### DATA EXCERPT
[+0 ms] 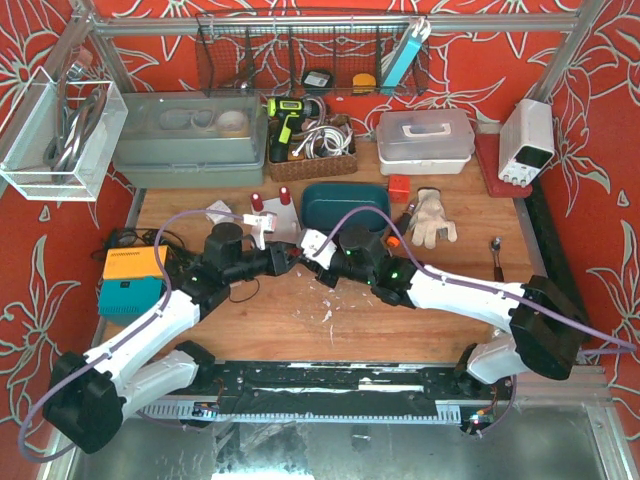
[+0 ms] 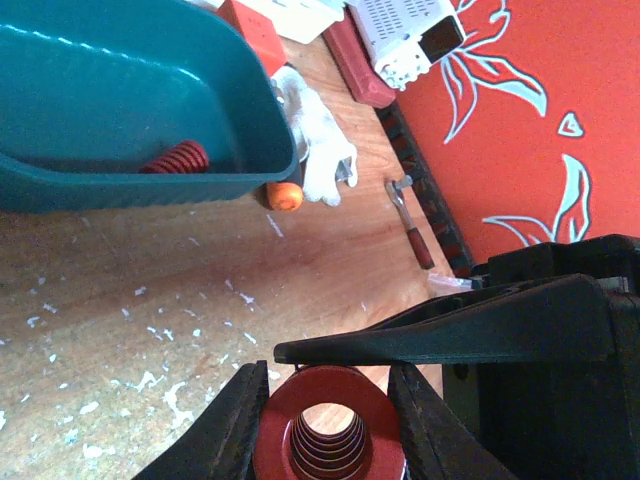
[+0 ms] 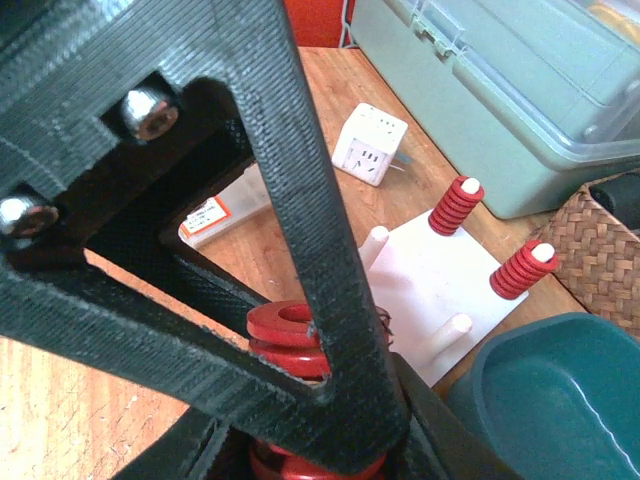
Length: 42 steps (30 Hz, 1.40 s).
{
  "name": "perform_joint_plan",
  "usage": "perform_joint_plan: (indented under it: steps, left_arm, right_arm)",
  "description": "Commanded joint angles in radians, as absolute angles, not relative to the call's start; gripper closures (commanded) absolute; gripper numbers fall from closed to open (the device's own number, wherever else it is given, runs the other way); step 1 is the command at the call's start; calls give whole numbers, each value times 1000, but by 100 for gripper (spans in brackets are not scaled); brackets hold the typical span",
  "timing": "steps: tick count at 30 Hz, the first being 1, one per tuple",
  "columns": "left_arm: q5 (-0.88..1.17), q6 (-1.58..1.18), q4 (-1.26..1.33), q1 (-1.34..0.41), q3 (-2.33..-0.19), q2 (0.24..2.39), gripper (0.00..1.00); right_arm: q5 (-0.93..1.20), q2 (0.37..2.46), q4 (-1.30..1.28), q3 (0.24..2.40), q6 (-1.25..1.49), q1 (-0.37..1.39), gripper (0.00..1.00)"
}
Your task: Install the large spring
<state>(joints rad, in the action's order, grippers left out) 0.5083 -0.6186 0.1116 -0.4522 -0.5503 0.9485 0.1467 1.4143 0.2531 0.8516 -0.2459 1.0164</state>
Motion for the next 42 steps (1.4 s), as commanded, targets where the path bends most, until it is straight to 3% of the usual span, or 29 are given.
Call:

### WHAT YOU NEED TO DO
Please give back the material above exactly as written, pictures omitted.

### ANSWER SPACE
[+0 ms] 
[+0 ms] 
[+0 ms] 
Length: 42 steps (30 Hz, 1.40 s).
{
  "name": "perform_joint_plan",
  "usage": "perform_joint_plan: (indented under it: steps, left_arm, right_arm)",
  "description": "Commanded joint angles in radians, as absolute angles, not relative to the call's start; gripper closures (commanded) absolute; gripper numbers fall from closed to open (the device's own number, wherever else it is given, runs the other way); step 1 is the command at the call's start; calls give whole numbers, each value times 1000, but by 100 for gripper (spans in brackets are not scaled); brackets hold the typical span",
  "timing": "steps: tick count at 30 Hz, the first being 1, one per tuple",
  "columns": "left_arm: q5 (-0.88..1.17), q6 (-1.58..1.18), q4 (-1.26..1.33), q1 (-1.34..0.41), q3 (-2.33..-0.19), q2 (0.24..2.39), gripper (0.00..1.00); right_arm: q5 (-0.93..1.20), q2 (0.37..2.46), q4 (-1.30..1.28), q3 (0.24..2.40), q6 (-1.25..1.49), q1 (-0.37..1.39), gripper (0.00..1.00)"
}
Your task: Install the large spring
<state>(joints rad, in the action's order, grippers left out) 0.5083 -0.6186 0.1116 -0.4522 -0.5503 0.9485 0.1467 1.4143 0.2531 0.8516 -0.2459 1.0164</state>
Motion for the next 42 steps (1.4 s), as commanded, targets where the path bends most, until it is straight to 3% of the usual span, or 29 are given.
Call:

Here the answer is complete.